Humanitarianism, International Relief and the Problem of Humanity in the Wake of the Great War

The juxtaposition of the evident inhumanity of war, civil conflict, and genocide during the period 1914-1922 on the one hand with the creation of forms of aid for the victims of violence, the establishment of institutions to resettle displaced peoples, and the elaboration of novel, international legal régimes for refugees on the other, frames the questions raised by this panel.  It traces the origins of Modern Humanitarianism, as both practice and ideology, and connects it to the dominant ideologies of the interwar period — nationalism and colonialism — explores humanitarianism’s role in the history of human rights and addresses how the concept of humanity informed bureaucratic, social and legal humanitarian practices.  These varied case studies also demonstrate the tensions that emerged in defining "aid" and "victims" during conflict and its aftermath, and how these definitions shaped understandings of humanitarian aid as the 20th century unfolded.  The papers also represent the leading edge in the new historical field of the study of humanitarianism.

The several papers of this panel engage with the broad range of international humanitarian action that emerged following, and as a result of the Great War.  Julia Irwin examines how the war-as-disaster helped formulate international institutional responses to “natural” disasters.  Her paper is especially useful in contrasting the way wartime humanitarianism was at once a blueprint for peacetime humanitarianism, but when that same aid took place in peacetime it often carried with it very different ethical and social meanings.  Similarly, Kimberley Lowe’s work interrogates the broader edifice of humanitarianism in the form of the International Red Cross and national Red Cross societies as they collaborated with international organizations to reconstitute in the post-war a mission to aid  “victims.”  Her work brings to surface evolving interwar ideas about the “deserving” victim, whose relief was valued, as opposed to those who were deemed less so.
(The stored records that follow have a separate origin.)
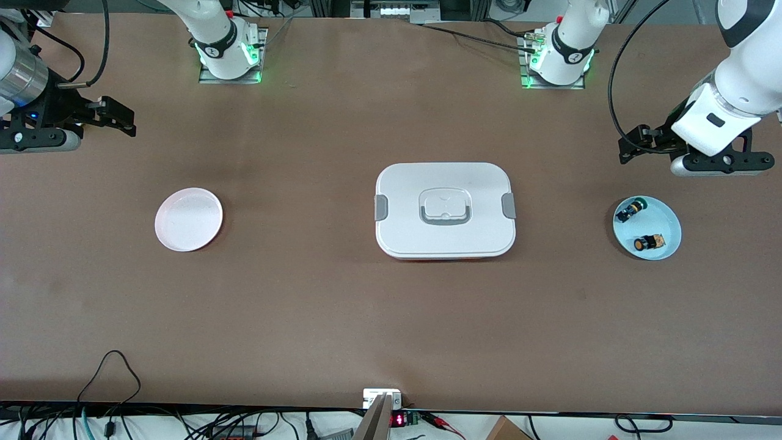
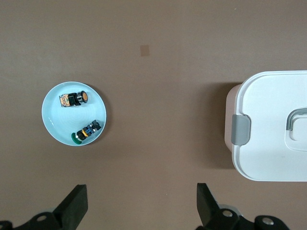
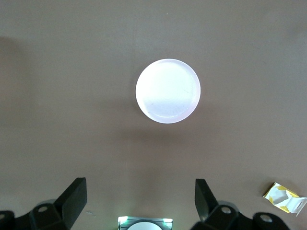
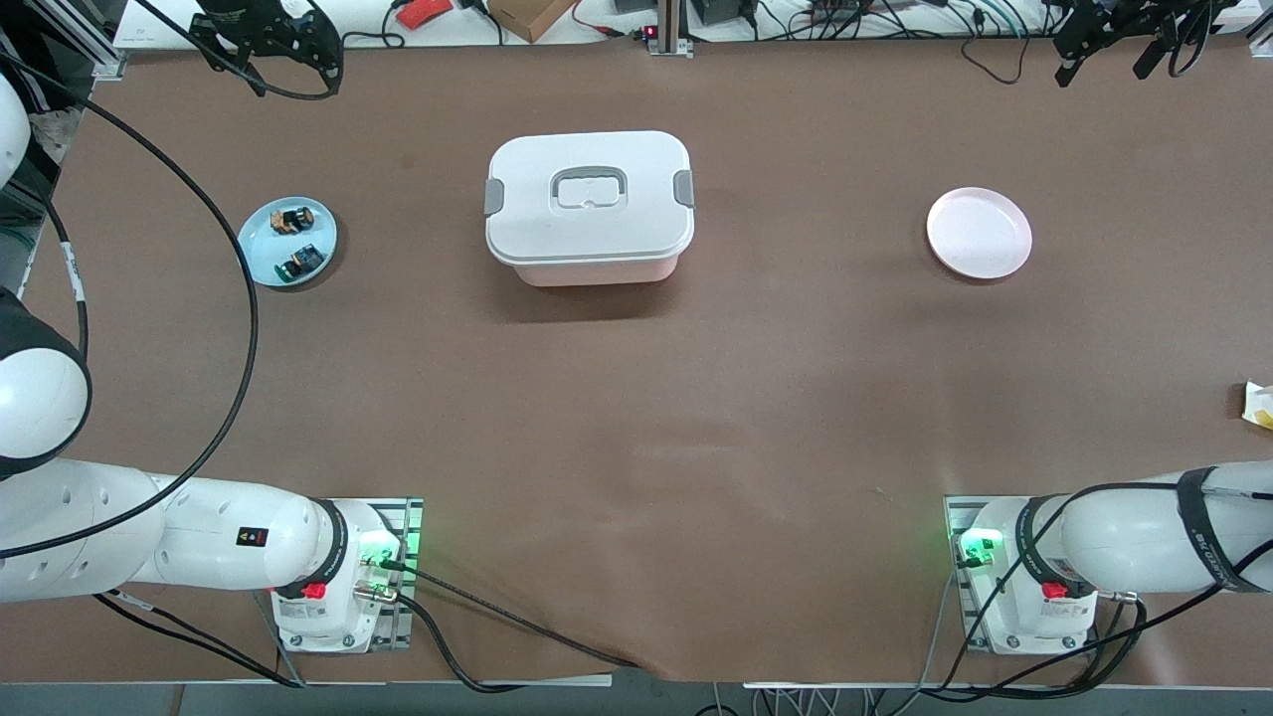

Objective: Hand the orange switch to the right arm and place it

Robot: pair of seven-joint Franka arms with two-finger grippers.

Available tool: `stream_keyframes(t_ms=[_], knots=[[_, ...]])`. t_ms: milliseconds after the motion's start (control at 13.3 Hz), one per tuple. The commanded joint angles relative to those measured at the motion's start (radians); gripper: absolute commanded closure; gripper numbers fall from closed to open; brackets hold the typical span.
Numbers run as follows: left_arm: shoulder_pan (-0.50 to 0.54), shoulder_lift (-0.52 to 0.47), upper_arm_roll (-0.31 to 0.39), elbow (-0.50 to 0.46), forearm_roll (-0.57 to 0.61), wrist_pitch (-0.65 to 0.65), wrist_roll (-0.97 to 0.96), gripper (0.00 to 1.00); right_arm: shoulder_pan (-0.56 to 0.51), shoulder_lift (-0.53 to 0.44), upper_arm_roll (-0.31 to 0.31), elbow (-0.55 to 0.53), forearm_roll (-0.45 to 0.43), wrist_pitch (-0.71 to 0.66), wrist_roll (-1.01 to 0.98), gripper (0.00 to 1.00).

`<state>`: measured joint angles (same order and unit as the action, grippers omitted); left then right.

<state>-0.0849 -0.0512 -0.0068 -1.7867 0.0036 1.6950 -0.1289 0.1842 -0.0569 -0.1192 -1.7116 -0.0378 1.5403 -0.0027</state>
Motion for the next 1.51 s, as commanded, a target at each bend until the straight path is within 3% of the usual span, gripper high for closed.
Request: stream_keyframes(t_ms=[0,1432], knots=[[-0.012,0.004,0.007,0.009,0.01,-0.012,-0.009,0.0,0.001,0.002,-0.004,0.013,0.009,-0.013,0.004,0.0],[-0.015,0.004,0.007,0.01,0.009,-0.015,-0.011,0.0,0.0,0.089,-0.007,0.058,0.01,-0.011,0.0,0.0]])
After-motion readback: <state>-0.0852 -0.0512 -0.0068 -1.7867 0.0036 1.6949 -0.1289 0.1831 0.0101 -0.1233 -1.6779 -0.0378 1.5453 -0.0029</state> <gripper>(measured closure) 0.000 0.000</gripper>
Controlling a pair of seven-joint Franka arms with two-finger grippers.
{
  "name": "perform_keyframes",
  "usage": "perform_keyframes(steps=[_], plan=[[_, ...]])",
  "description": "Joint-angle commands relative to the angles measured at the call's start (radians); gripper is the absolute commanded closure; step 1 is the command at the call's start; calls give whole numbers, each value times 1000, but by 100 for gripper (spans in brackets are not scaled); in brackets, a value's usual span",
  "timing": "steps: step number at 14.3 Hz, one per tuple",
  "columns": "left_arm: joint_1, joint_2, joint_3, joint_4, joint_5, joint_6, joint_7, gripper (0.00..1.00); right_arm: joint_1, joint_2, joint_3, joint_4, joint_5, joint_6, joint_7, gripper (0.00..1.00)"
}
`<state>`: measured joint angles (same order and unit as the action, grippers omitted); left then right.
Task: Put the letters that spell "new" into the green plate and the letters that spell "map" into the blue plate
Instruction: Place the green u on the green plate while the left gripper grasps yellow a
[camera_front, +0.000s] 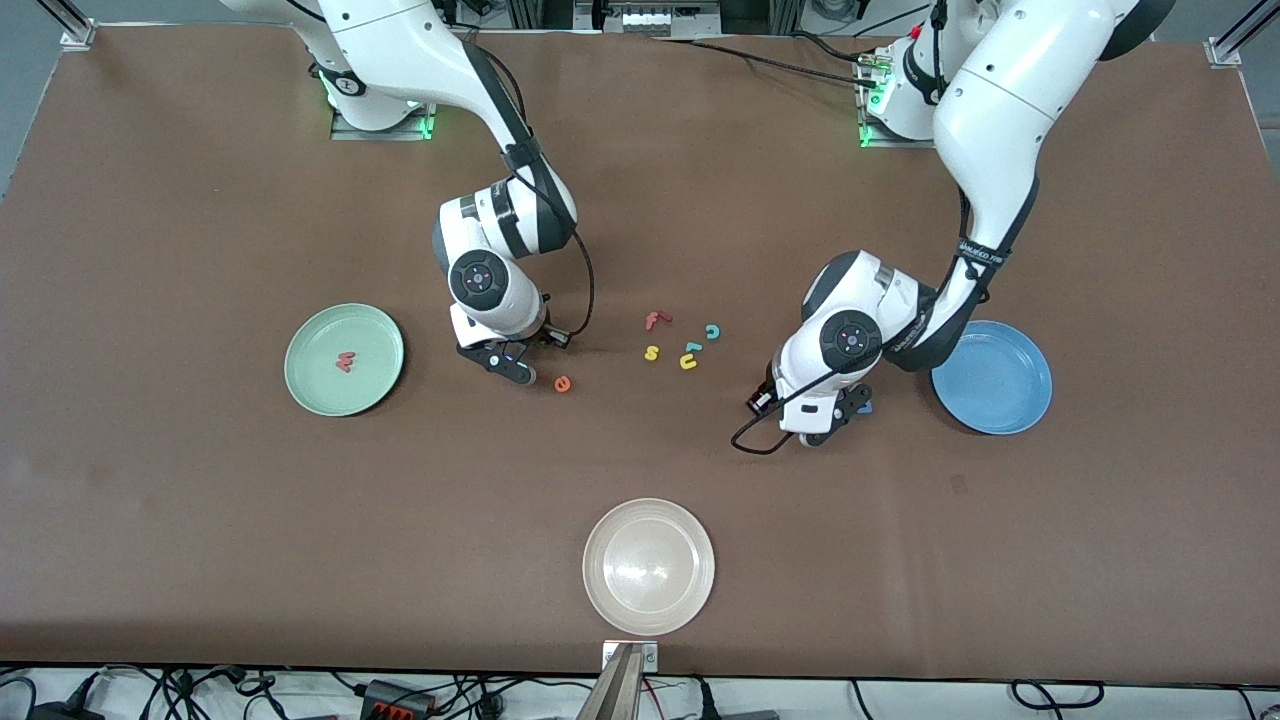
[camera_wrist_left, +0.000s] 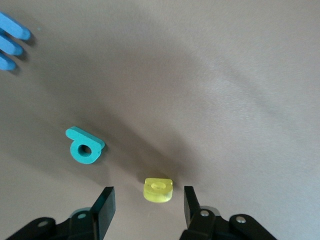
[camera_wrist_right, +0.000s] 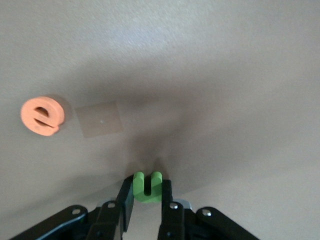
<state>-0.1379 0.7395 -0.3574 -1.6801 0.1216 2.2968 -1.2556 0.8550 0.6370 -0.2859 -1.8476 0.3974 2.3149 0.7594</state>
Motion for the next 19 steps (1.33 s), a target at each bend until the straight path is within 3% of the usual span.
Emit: perform_keyframes(steps=[1,8,11,14,19], plan=[[-3,9,3,-3,15,16,2,42,5,3,-53,30,-6,-25,-46,86],[-3,18,5,0,18,16,13,61,1,1,-174,106,-77,-176,-211,86],[-2,15,5,0,18,12,19,77,2,-20,-310,106,-77,-293,-426,86],[0,12,6,0,18,7,19,79,-4,-20,-432,85,-77,-354,-659,86],[1,6,6,2,18,-5,16,79,-91,-8,-437,19,-72,-339,-791,86]])
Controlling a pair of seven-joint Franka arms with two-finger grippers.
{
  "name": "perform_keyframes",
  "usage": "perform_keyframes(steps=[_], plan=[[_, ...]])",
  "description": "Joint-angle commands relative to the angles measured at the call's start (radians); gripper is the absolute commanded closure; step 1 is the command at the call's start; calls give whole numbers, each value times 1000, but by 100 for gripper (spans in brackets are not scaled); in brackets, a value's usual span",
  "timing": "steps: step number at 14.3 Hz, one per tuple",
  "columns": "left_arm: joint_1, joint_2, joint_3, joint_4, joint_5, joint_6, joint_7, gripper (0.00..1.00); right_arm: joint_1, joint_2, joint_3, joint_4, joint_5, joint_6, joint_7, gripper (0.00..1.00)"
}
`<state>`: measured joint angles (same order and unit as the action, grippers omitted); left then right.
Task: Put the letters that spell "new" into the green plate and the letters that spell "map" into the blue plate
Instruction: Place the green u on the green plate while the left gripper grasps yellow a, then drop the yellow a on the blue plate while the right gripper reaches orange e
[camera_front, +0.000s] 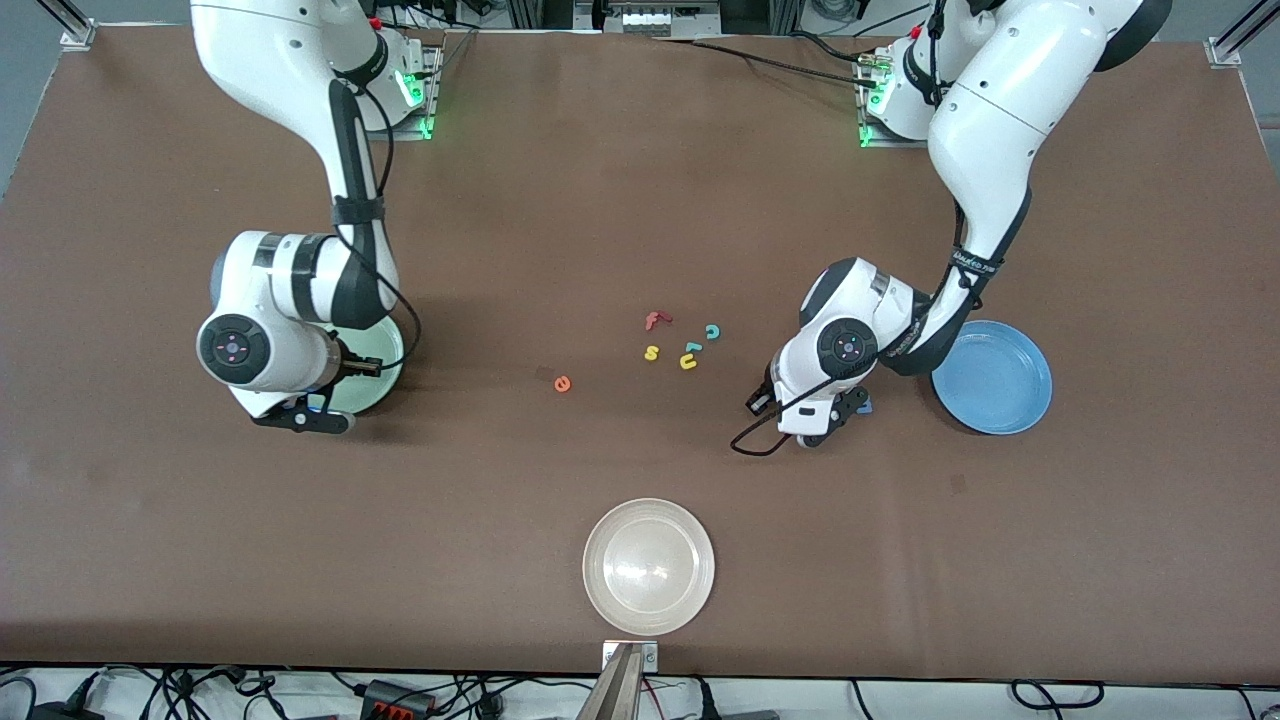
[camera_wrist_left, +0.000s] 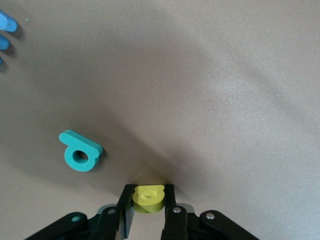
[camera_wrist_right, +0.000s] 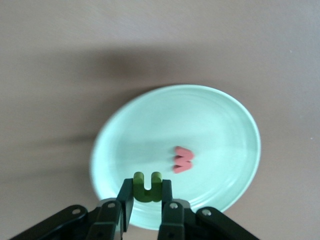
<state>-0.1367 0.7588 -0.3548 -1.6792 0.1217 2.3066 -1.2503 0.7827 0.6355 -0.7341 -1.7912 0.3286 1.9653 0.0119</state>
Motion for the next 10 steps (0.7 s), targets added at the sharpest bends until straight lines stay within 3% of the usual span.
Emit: perform_keyframes(steps=[1,10], plan=[[0,-13,3,-1,18,-15,11,79,-19,4,12,-46,1,12,-46,86],[2,-29,3,1,18,-59,11,79,-20,46,41,-47,70,38,-47,85]])
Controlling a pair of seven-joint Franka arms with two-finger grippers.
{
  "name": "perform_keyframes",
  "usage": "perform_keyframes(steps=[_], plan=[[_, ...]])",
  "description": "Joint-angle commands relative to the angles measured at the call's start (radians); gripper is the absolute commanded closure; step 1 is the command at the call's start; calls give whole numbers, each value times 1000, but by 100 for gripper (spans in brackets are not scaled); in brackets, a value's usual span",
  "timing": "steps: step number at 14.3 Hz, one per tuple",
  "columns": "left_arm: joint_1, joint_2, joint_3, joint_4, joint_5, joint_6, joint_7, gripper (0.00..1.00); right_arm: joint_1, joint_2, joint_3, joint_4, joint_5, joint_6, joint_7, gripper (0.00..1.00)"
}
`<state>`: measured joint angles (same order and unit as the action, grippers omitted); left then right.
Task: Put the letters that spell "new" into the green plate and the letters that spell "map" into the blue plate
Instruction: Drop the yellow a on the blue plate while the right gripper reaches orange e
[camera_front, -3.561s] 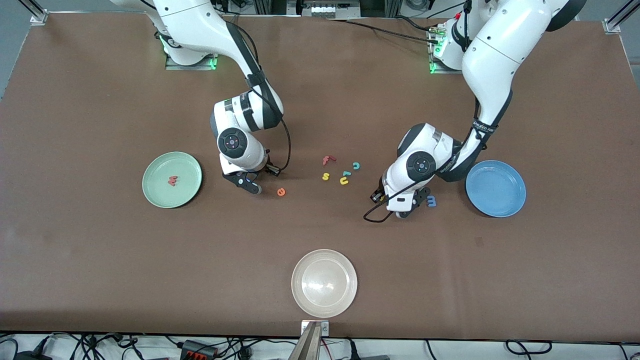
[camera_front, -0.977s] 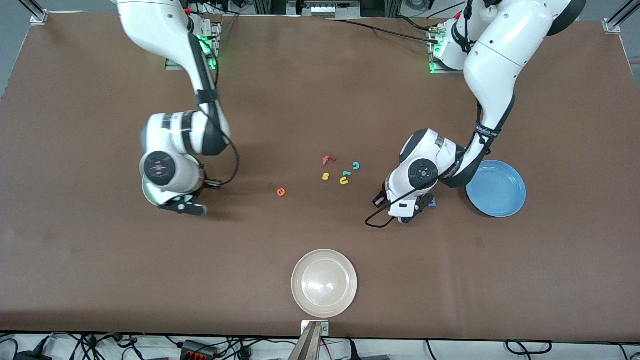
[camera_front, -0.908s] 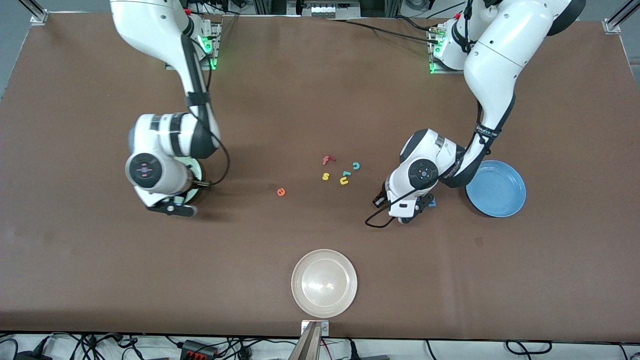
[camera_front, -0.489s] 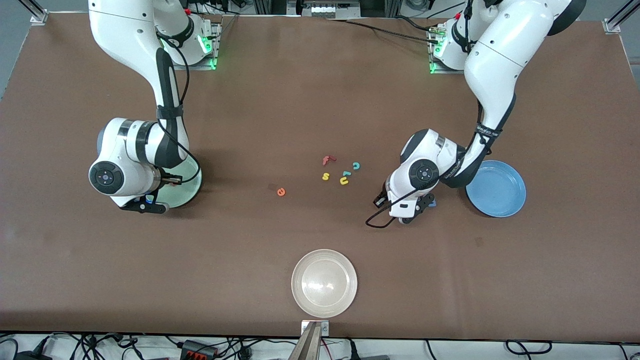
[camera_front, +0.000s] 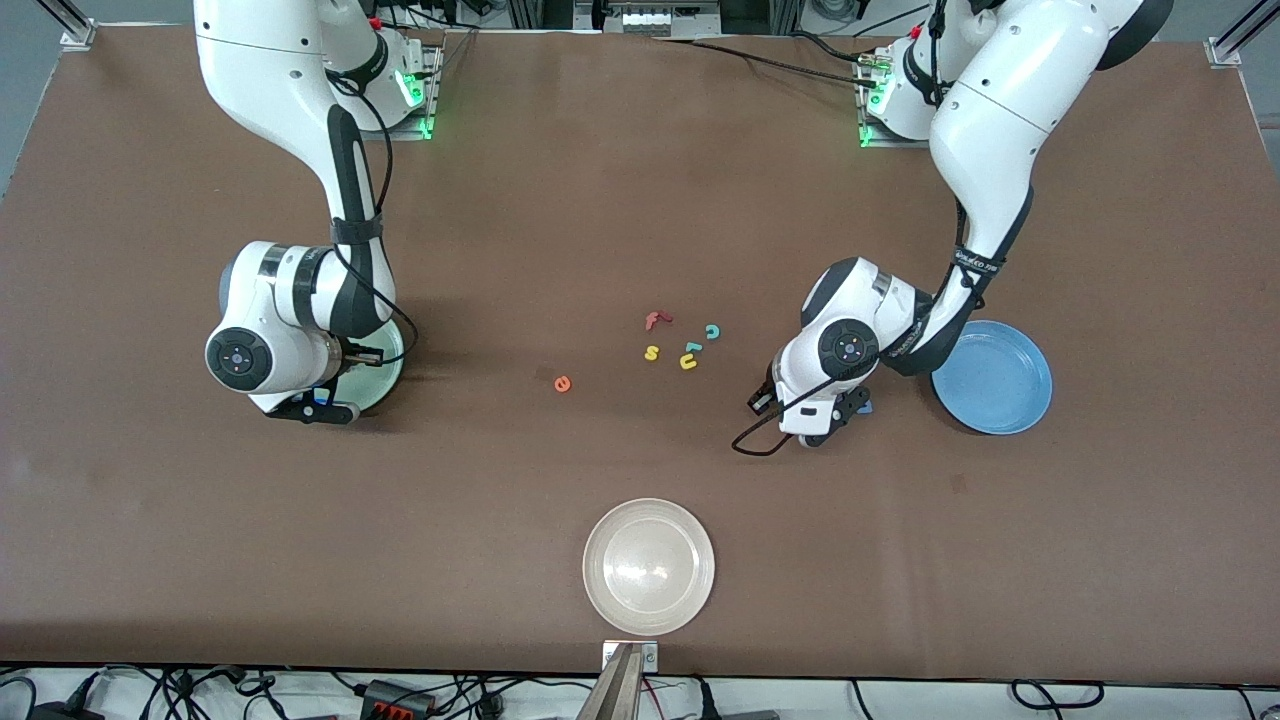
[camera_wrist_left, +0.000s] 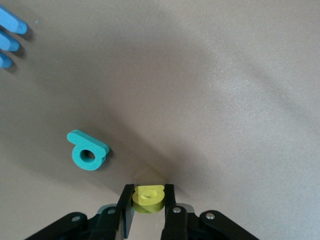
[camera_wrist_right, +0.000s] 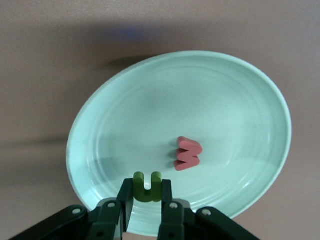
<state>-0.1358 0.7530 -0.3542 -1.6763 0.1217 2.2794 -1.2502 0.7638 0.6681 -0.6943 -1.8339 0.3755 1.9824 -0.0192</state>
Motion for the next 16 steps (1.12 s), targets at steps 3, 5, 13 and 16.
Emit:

Keith David Watenpaugh’s paper follows the massive interwar humanitarian project to address the interwar-era suffering of Armenian Genocide survivors, arguing that the efforts, which included the elaboration of the Nansen Passport scheme, constituted failures of practice which created a field within humanitarianism where human rights talk could take place.  Finally, Tammy Proctor’s paper examines the ways in which Americans, primarily throught the work of Hoover’s American Relief Administration sought to use that aid to reshape European social divisions with their food aid policies.